Setiap suku-suku juga punya motifnya sendiri-sendiri. Motif dopi atau tameng dan pedang itu hanya pada suku-suku tertentu yang punya keahlian berperang.
“Jadi, tidak boleh salah dalam pembuatannya. Belum lagi, motif untuk perempuan dan laki-laki juga berbeda,” ujar Theresia.
Upaya Kaderisasi
Merintis usaha sebagai penjahit sejak era 1980-an di sebuah desa terpencil bukanlah perkara yang mudah.
Bermodalkan mesin jahit tua, warisan sang ayah, niat untuk terus menjahit tetap ditegakkan oleh Theresia. Sayangnya, seiring berjalannya waktu mesin jahit tua itu rusak karena termakan usia.
Usahanya sempat terhenti kurang lebih satu tahun lamanya. Akhirnya, untuk melanjutkan usahanya Ia terpaksa untuk meminjam uang melalui program anggur merah.
“Usaha sebagai penjahit di kampung, tentu pendapatannya tidak banyak. Pendapatan itu hanya bisa untuk bantu makan minum dan biaya anak-anak sekolah. Pendapatan tidak cukup untuk kembangkan usaha,” tutur Theresia.
“Akhirnya, saya pinjam uang lewat program anggur merah. Saya beli dua mesin jahit. Satunya digunakan untuk jahit, satunya untuk bordir”.
Berkat pinjaman itu, pernah sekali ia meraup keuntungan dari hasil jahit mencapai Rp9 juta dari suatu kegiatan pergelaran.

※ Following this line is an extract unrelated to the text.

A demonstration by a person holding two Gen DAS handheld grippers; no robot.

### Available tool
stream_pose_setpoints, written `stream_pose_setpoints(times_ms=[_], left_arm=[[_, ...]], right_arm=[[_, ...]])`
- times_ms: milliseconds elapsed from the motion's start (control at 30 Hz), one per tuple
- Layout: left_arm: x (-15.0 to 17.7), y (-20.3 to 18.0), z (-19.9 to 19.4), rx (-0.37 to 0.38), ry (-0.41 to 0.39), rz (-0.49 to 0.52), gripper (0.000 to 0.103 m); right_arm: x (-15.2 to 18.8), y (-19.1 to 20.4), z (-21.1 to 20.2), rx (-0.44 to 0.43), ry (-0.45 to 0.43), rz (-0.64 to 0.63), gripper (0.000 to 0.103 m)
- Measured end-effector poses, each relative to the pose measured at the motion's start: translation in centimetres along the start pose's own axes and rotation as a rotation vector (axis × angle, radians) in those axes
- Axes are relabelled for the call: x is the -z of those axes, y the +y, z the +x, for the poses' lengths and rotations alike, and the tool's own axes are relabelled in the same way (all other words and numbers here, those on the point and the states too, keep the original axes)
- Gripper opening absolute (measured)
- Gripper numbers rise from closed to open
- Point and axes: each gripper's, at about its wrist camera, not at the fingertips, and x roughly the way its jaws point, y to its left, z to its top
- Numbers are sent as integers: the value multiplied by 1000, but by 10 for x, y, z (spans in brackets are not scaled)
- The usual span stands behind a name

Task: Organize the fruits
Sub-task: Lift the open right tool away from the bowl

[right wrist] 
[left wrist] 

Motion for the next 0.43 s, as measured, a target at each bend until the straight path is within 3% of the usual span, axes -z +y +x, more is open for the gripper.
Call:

Para pemesan busana adat Lamaholot ini tidak hanya berasal dari Larantuka dan Lembata, namun juga warga diaspora Lamaholot yang ada di Jawa, kata dia.
Theresia menyebutkan satu faktor banyaknya pesanan busana karena ia masih mempertahankan motif asli budaya Lamaholot.
“Kalau kainnya disiapkan pemesan harga per bajunya Rp300 ribu. Kalau, kain saya yang siapkan maka per baju Rp500 ribu,” tutur Theresia.
Ia berharap agar usaha menjahit busana adat budaya Lamaholot ini dapat berkembang dan dapat diwariskan untuk generasi selanjutnya.
“Saya ingin punya bangunan usaha menjahit sendiri dan bisa beli mesin jahit tambah lagi. Sehingga, saya bisa latih anak-anak di sini untuk menjahit pakaian khususnya busana adat Lamaholot,” harap Theresia.
Baginya, usaha menjahit budaya adat Lamaholot bukan hanya sekadar usaha atau bisnis biasa, melainkan suatu ikhtiar yang dipegangnya untuk mewariskan nilai-nilai budaya yang diwariskan oleh para leluhur Lamaholot melalui motif.
Sebab setiap motif mempunyai filosofi dan nilainya tersendiri, seperti nilai persatuan, nilai kelembutan sebagai perempuan Lamaholot, nilai ksatria sebagai laki-laki Lamaholot, nilai tanggungjawab, dan kerja keras.
“Ketika menjahit pakaian adat ini, saya jadi ingat kembali bagaimana wajah orang tua dan kakek saya dahulu. Mereka mewarisi saya dengan kerja keras, tanggung jawab, dan hal-hal prinsip dalam membangun kampung ini,” tutup Theresia.